La trop grande proximité entre Molière et Catherine de Brie (qui n’est que le second choix du dramaturge, puisque, selon le texte, il a échoué à séduire Marquise du Parc) suscite la jalousie d’Armande et permet une nouvelle attaque contre Molière. Attaque renforcée par le fait qu’elle provienne de sa propre épouse. Ce portrait d’un Molière volage, au moins coureur de jupons, est complété par le large portrait d’un Molière outrageusement cocu. Nous verrons la part de haine qui touche Armande Béjart, mais Molière en reçoit quelques éclaboussures au passage. En effet, il se montre incapable d’éviter ce malheur dont il a tant parlé, et le dramaturge devient le ridicule de sa propre vie. La haine antimoliéresque peut donc passer par ce portrait comique de l’auteur. Même son ami Chapelle endosse l’habit du procureur en se moquant de son ami tout déconfit à cause de ses déboires conjugaux : « Chapelle, qui le croyait être au-dessus de ces sortes de choses, se railla de ce qu’un homme comme lui, qui savait si bien peindre le faible des autres hommes, tombait dans celui qu’il blâmait tous les jours »5.

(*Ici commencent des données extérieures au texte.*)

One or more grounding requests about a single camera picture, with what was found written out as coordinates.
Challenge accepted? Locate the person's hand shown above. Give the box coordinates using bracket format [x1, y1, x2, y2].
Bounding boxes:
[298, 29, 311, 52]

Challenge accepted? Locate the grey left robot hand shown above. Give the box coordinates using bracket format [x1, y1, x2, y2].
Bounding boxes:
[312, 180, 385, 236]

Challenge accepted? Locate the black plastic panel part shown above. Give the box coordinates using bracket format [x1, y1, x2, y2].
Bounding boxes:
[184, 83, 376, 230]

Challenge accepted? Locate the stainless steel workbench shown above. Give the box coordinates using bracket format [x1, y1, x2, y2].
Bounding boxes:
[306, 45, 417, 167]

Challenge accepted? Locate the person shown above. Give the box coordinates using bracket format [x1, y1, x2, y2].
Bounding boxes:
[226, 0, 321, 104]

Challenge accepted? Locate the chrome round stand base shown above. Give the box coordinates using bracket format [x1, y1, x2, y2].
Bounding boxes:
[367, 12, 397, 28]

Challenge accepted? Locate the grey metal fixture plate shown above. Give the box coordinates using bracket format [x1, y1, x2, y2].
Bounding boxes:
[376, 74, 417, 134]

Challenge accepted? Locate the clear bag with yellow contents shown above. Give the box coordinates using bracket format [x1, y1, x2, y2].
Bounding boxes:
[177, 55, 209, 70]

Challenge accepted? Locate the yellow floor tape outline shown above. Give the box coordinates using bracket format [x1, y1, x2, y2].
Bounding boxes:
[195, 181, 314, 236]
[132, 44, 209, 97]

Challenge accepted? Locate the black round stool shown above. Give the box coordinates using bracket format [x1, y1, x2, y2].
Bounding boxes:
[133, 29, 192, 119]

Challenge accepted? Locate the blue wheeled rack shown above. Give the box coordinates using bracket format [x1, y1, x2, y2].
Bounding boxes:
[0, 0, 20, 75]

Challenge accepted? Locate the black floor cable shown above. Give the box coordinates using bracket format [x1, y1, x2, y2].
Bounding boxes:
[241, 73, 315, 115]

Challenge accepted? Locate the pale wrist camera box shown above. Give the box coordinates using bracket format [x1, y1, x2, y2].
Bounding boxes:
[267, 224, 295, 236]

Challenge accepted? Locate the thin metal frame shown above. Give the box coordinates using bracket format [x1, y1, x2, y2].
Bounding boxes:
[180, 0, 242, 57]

Devenu aussi ridicule que ses personnages, Molière est ici accusé de n’être qu’un homme, qui ne vaut pas mieux que ses créatures fictives et qui est loin de la grandeur qu’on lui attribue. Mais nous verrons qu’une lecture moins à charge peut être envisagée sur la question du Molière cocu, qui soulage un peu Molière, voire contribue à le réhabiliter.

La dernière pique de haine contre Molière se rencontre dans l’accusation d’homosexualité qui est prononcée à son encontre, au moment où il prend sous son aile le jeune comédien, Michel Baron. Nous savons que ce comédien fit effectivement ses débuts dans la troupe de Molière, mais l’auteur du pamphlet écrit, tout en insinuations, que leur relation aurait été autre que professionnelle et théâtrale. En effet, d’après le texte, Molière « le gardait à vue, dans l’espérance d’en être le seul possesseur. De quoi lui servait tout cela ? Il était écrit dans le ciel qu’il serait cocu de toutes les manières, et Baron prenait tous les soins imaginables de justifier son étoile »6.

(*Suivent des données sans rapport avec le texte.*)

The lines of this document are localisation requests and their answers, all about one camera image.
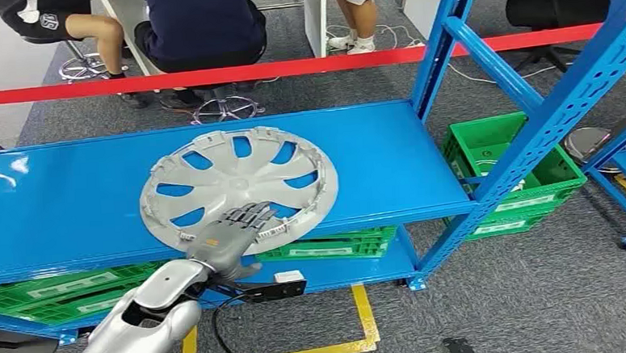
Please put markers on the grey plastic wheel hubcap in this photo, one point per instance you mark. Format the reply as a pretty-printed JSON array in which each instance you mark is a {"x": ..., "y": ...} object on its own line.
[{"x": 238, "y": 182}]

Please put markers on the person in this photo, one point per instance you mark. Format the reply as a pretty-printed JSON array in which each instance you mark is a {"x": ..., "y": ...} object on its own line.
[
  {"x": 42, "y": 18},
  {"x": 197, "y": 20},
  {"x": 361, "y": 17}
]

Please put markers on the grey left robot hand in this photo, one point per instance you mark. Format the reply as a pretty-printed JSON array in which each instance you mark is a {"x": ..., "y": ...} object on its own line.
[{"x": 222, "y": 241}]

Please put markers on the white partition panel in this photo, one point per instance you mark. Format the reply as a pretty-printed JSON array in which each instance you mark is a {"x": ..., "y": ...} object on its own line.
[{"x": 419, "y": 3}]

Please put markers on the open green plastic crate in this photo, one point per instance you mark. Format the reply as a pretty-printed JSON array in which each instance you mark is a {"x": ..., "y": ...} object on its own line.
[{"x": 554, "y": 176}]

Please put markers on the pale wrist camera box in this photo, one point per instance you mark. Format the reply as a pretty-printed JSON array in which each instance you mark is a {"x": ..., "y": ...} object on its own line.
[{"x": 289, "y": 277}]

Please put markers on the chrome base stool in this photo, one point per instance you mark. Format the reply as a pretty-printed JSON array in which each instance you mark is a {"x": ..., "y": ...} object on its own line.
[{"x": 79, "y": 67}]

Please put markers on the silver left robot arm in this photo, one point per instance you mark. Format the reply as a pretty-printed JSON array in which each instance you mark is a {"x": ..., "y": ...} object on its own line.
[{"x": 139, "y": 334}]

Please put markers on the black flat object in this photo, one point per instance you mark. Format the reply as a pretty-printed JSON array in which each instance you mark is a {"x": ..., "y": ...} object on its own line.
[{"x": 461, "y": 351}]

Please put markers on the red barrier belt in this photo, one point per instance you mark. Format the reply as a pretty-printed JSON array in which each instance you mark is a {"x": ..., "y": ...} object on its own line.
[{"x": 232, "y": 73}]

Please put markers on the black office chair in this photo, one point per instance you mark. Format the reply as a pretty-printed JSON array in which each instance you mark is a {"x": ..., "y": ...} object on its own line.
[{"x": 556, "y": 4}]

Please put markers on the black seat chrome stool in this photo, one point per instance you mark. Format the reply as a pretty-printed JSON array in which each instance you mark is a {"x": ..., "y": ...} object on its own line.
[{"x": 226, "y": 107}]

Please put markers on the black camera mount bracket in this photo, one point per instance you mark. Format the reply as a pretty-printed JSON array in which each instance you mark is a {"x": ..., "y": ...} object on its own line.
[{"x": 265, "y": 291}]

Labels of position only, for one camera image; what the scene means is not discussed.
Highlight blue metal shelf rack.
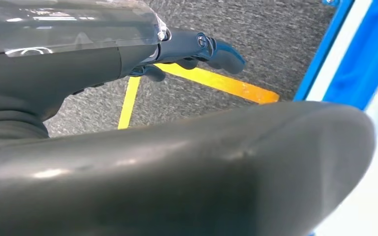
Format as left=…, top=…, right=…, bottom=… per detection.
left=293, top=0, right=356, bottom=102

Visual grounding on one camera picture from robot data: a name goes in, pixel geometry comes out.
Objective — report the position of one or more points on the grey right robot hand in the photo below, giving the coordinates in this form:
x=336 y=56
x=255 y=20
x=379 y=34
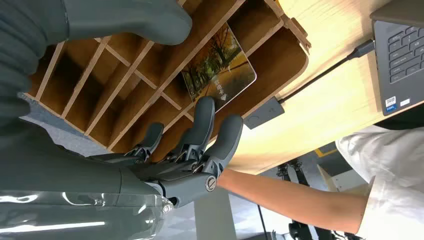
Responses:
x=66 y=185

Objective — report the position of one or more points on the autumn trees photo card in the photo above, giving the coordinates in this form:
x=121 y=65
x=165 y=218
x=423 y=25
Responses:
x=218 y=66

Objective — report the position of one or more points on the person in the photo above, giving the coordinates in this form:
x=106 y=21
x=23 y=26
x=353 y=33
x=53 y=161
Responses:
x=391 y=172

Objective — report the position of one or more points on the wooden compartment organizer box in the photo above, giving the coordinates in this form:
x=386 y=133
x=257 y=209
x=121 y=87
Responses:
x=109 y=99

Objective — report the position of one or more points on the ribbed grey right arm sleeve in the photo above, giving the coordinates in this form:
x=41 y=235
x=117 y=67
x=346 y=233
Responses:
x=23 y=49

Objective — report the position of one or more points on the grey desk leg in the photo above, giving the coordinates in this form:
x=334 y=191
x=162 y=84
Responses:
x=212 y=218

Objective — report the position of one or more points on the dark grey usb hub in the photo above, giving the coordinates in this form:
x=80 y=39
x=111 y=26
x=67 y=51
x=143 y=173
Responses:
x=263 y=114

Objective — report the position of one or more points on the yellow floor tape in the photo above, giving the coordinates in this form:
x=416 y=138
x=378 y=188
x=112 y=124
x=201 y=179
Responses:
x=326 y=153

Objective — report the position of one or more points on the dark grey laptop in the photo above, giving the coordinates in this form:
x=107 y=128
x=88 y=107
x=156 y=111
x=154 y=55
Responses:
x=404 y=66

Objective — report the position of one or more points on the black stand frame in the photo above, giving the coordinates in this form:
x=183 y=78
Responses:
x=293 y=172

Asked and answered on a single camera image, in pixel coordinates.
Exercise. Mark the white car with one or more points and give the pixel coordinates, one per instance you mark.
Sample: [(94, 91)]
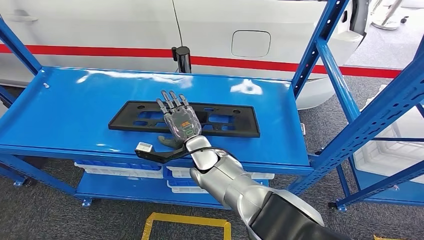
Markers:
[(99, 26)]

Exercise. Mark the blue steel shelf rack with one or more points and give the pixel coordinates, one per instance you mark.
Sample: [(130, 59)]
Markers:
[(82, 109), (397, 195)]

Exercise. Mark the white floor plate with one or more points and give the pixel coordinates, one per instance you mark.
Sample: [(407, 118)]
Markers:
[(302, 129)]

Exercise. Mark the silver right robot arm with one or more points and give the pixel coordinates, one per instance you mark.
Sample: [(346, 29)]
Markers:
[(232, 185)]

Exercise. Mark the silver stanchion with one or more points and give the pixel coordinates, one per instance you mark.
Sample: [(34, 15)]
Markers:
[(386, 24)]

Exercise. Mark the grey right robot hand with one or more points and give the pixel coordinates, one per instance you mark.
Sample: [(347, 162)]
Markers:
[(182, 124)]

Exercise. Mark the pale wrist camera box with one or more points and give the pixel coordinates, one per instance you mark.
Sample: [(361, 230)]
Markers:
[(144, 147)]

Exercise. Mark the yellow floor tape square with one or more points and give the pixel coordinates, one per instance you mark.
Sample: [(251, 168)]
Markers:
[(185, 220), (387, 238)]

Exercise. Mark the long black plastic part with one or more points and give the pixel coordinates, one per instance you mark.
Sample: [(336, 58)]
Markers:
[(250, 127)]

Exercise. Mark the black barrier post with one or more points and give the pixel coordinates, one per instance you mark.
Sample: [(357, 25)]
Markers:
[(183, 61)]

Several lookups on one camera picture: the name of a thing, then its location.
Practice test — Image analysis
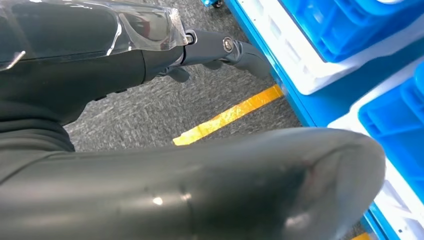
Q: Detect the blue steel shelf rack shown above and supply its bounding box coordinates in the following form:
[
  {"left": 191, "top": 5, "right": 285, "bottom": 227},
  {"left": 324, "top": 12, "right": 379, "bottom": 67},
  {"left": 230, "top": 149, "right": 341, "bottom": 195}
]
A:
[{"left": 200, "top": 0, "right": 424, "bottom": 240}]

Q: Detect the blue plastic bin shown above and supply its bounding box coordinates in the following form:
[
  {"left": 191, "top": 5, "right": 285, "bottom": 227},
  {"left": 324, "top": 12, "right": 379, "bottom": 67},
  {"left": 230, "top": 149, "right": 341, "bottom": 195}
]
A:
[
  {"left": 357, "top": 62, "right": 424, "bottom": 204},
  {"left": 279, "top": 0, "right": 424, "bottom": 64}
]

La jalousie sous-entendue de Molière, ainsi que le terme « cocu » nous font clairement sentir que la relation était plus charnelle que ce que l’on veut bien nous faire croire. Cette évocation d’homosexualité accentue, en outre le ridicule de Molière, dans la mesure où son épouse et son protégé rivalisent pour le rendre cocu, ce qui représente une double peine.

Incestueux, volage, cocu et homosexuel, voilà Molière adoubé par la haine de l’auteur. Comme souvent, nous pouvons remarquer que les attaques sont concentrées sur la vie privée du dramaturge, la dynamique haineuse semblant entraîner sur le devant de la scène ce qui est d’ordinaire réservé aux coulisses. Mais la haine contre Molière est bien faible par rapport à celle qui est dirigée contre son épouse, et surtout elle n’est pas développée. L’auteur semble reprendre des lieux communs de la critique de Molière, qui font désormais partie intégrante du portrait de l’écrivain. L’écrivain Molière est en train de devenir un personnage, qui est attendu par le lecteur avec un certain nombre de caractéristiques, répondant en cela au critère de ressemblance exigée par la littérature classique. Achille doit être colérique, et Molière doit être incestueux.

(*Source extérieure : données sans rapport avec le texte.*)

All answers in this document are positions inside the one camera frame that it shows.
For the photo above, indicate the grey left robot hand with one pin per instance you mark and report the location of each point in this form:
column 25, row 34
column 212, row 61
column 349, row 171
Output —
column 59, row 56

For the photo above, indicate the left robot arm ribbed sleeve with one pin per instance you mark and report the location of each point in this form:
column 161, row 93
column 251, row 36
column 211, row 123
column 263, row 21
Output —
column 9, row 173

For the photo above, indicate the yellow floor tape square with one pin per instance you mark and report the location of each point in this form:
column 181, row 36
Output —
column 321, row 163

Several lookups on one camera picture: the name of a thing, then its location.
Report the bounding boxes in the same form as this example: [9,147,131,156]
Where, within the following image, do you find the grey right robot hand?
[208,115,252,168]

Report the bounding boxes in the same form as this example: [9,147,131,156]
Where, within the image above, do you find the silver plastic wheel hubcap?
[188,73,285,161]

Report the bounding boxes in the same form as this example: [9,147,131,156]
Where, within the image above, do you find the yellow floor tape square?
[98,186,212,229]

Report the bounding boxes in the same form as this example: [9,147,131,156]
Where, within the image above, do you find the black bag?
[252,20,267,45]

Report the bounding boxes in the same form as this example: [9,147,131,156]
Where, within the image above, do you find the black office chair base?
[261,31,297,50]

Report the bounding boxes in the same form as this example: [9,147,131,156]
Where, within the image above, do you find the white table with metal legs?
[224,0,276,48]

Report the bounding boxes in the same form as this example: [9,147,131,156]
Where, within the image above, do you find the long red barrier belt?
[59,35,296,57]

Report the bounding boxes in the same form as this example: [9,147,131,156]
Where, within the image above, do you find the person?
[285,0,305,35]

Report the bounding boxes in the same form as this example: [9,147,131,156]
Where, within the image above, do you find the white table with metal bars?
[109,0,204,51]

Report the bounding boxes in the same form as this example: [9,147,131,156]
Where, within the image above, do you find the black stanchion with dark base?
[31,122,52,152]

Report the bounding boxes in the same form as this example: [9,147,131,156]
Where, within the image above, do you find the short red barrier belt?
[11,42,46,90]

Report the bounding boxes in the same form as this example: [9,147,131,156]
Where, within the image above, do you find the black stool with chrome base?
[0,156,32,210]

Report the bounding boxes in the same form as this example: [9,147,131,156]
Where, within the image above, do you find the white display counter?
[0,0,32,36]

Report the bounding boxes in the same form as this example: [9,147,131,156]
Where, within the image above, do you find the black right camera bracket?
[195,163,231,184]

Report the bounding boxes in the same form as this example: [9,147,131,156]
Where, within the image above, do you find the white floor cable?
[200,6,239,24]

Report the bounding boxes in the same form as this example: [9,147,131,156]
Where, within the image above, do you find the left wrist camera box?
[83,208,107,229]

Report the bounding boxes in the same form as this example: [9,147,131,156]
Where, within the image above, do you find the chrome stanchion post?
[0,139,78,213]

Le drame de la vie de Molière, c’est d’avoir été marié à Armande Béjart, la plus redoutable des épouses. En 1688, date de la première parution du pamphlet, Armande est veuve de Molière depuis quinze ans, et déjà remariée à Isaac-François Guérin d’Estriché, depuis le 31 mai 1678. Membre essentiel de la troupe de son défunt mari, elle a été une comédienne particulièrement appréciée, au vu des critiques de l’époque, et, à la suite de la mort de Molière, elle a joué un rôle important dans la fusion des troupes du Palais-Royal et du Marais, qui deviennent le Théâtre Guénégaud en 1673, et gère ensuite, à partir de 1680, la troupe de la Comédie-Française d’une main de maître. C’est donc une femme de pouvoir, qui n’a certainement pas dû avoir que des amis. Mais étonnamment, ce ne sont jamais ces fonctions administratives ou théâtrales qui sont l’objet d’accusations. Son talent de comédienne est très brièvement évoqué, pour mentionner le succès qu’elle a rencontré dans La Princesse d’Elide, où « elle parut avec tant d’éclat » (p. 38), ou dans Psyché. Mais, comme pour Molière, c’est sa vie privée qui attire les foudres de toutes les critiques. La haine se déverse sur Armande Béjart, qui n’est alors présente que comme la femme de Molière.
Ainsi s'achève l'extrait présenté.